▶ [Work to complete]: Reproduce the entire listing exactly. Leave the pictures out.

▶ [Supplied material]:
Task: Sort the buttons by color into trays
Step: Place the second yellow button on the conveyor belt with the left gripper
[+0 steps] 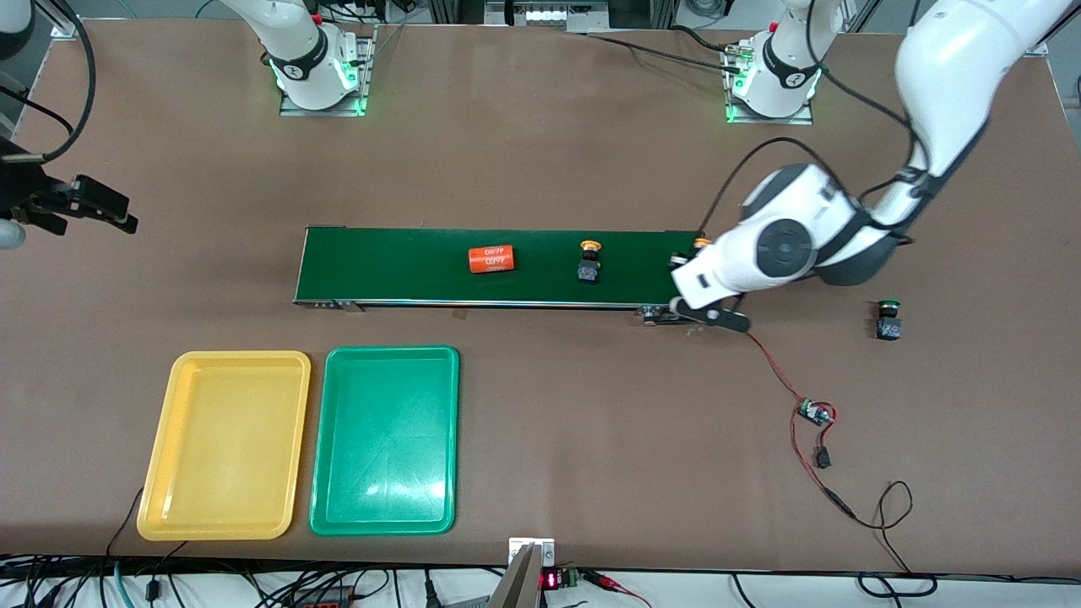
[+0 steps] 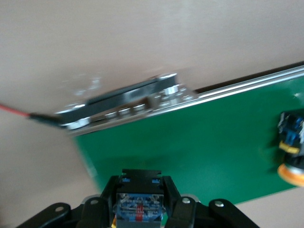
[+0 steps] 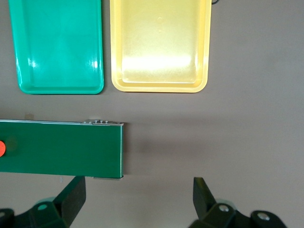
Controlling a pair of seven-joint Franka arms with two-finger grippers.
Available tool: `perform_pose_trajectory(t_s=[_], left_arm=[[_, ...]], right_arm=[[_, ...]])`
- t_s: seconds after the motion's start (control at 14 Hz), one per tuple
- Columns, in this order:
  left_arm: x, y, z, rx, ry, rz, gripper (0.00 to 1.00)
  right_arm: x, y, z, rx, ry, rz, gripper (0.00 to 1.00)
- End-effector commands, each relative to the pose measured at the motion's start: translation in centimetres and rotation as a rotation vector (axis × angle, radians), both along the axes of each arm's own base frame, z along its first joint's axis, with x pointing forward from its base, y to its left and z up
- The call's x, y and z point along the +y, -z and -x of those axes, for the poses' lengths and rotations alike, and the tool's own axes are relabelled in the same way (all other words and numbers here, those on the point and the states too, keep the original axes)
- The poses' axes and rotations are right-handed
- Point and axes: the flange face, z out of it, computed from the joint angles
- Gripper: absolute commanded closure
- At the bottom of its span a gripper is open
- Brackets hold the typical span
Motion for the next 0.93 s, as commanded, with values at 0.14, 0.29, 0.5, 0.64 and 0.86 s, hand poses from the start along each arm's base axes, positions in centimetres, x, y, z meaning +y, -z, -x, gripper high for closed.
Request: perform_pose_trajectory(t_s=[0.14,0.29,0.5,0.64,0.86], left_arm=[[-3.2,2.7,0.7,-0.003,-0.043,-0.043,0.71],[-2.4,2.8,0.4,-0.001,-0.054,-0.050,0.00],[-2.3,0.0,0.2,-0.023,-0.053,-0.083,0.00],[-1.6,-3.3,-1.1,-0.044,-0.055,-0.119,0.00],[0.7,-9.0,-4.1,-0.024,-0.090,-0.184,0.00]], right_arm=[[-2.5,0.0,0.6,-0.029,0.045,0.000,0.00],[-2.6,0.3,1.3,-0.032,0.035,0.013,0.00],[-2.0,0.2,1.4,-0.025,0.021,0.035,0.00],[-0.9,0.1,1.4,-0.023,0.009,0.032,0.00],[1.4,-0.4,1.4,-0.014,-0.031,0.031,0.00]])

▶ [Written response]:
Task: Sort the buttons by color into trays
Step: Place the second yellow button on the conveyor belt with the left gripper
[+0 steps] 
[+0 steps] 
[+0 steps] 
Controlling a pair of seven-joint Franka arms with two-finger grippers.
Available tool: `perform_pose_trajectory(t_s=[_], left_arm=[[_, ...]], right_arm=[[_, ...]])`
- t_s: seconds after the motion's start (control at 14 Hz), one per tuple
- Columns, in this order:
  left_arm: x, y, z, rx, ry, rz, gripper (0.00 to 1.00)
  right_arm: x, y, z, rx, ry, rz, gripper (0.00 to 1.00)
- End-effector commands, each relative to the pose measured at the motion's start: translation in centimetres and rotation as a rotation vector (axis × angle, radians), both along the axes of each arm's own base frame, z along its first joint's axis, with x pointing forward from its base, y to its left and z up
- The call's x, y and z point along the +y, -z and -x of those axes, for the poses' lengths and rotations alike, and the tool's own axes are relabelled in the same way (all other words and numbers here, those on the point and the states too, keep the original axes)
- The poses' axes and rotations are right-handed
- Point and axes: the flange face, z out of it, computed from the joint angles
- Gripper: absolute commanded closure
- At the bottom of its span a gripper is open
- Brackets hold the typical span
Motion for the next 0.93 s, as commanded, with values at 0.14, 0.29, 0.5, 0.64 and 0.86 s, hand poses from the start along each arm's base axes, positions in centimetres, x, y, z meaning +y, -z, -x, gripper high for closed.
Request: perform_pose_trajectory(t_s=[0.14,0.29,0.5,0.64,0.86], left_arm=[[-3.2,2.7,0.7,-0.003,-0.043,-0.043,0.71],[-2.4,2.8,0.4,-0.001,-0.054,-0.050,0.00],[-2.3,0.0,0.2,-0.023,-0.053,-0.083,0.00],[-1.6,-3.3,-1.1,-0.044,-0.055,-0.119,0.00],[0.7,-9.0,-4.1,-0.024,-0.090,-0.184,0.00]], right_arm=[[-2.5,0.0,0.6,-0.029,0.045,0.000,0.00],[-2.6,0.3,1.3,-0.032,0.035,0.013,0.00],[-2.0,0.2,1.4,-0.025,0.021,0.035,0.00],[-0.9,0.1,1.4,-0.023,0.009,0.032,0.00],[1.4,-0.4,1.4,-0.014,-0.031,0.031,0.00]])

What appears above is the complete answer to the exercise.